Притихшие в испуге люди всю ночь боялись даже дышать свободно. Чего боялись они? Каждый из них своим разумом знал, что пришли не к нему, что пришли не за ним и что страшные пятеро даже не зайдут к нему в эту ночь. Но страх сковал всех. Угроза была не в том, что могут арестовать, сослать и даже расстрелять, а в том, что человек отдавался не человеку же, злому и беспощадному, а иному существу, которое не было человеком. Угроза и страх порождались властью этого существа. Он пришел!… Кто он? Была ночь, и было темно. Но если бы был день, то все равно было бы темно.

И когда зафыркали отъезжавшие автомобили, у всех свалилась глыба с сердца.

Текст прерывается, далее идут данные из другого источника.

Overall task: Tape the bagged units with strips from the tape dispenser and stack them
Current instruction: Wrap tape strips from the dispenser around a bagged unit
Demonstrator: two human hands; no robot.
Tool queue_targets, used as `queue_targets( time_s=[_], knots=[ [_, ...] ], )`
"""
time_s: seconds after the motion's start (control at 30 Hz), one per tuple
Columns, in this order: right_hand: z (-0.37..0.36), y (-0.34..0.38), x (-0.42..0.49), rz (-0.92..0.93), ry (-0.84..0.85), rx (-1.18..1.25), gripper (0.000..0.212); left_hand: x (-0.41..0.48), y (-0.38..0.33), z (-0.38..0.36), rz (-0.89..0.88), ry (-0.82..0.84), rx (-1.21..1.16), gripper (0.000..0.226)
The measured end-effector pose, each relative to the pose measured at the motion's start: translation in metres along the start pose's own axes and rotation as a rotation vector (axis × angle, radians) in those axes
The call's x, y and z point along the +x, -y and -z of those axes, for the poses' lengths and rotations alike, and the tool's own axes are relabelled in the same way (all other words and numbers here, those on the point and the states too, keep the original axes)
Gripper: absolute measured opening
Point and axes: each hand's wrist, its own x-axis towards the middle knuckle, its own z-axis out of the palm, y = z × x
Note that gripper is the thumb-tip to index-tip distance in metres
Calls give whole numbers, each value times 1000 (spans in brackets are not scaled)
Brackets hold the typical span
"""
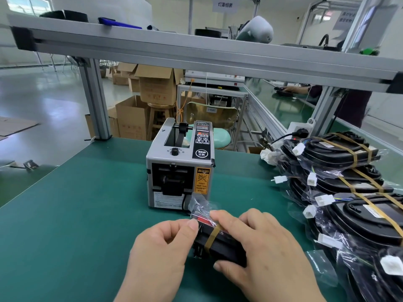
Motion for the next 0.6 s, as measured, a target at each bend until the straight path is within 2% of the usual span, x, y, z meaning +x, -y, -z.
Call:
queue_targets(
  time_s=[0.4,0.5,0.6],
  knots=[
    [-3,3,0,-36,0,-10,86,-1,2,-4,-23,-32,-69,10],
    [-3,2,-1,-47,21,-8,88,0,3,-6,-43,-57,-61,22],
    [-3,2,0,-40,36,-27,91,-1,3,-8,-57,-77,-47,22]
  ],
)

Очистился ли воздух от лучей зла, пронизывавших его всю ночь, оборвалось ли злое очарование, которое исходило от этих пятерых, но все сразу выбежали в коридор, что-то начали говорить нервно, бессвязно и торопливо, что-то начали спрашивать друг у друга, не дожидались ответа, ужасались, размахивая руками, но, в то же время, все чувствовали себя облегченно и до легкомысленности радостно: прошло!

И, не сговариваясь, почти побежали в комнату Евлалии Григорьевны. Не постучали, не спросили, можно ли войти, а вошли так, как входят в комнату, в которой лежит покойник в гробу: гроб разрешает входить даже незнакомым. Немного затаили дыхание, невольно наморщили лбы, старались ступать как можно тише… И каждый вдруг почувствовал, что Евлалия Григорьевна стала всем близка, дорога, почти любима и что ей обязательно-обязательно надо помочь, чем только можно помочь, даже если и нельзя ничем помочь ей.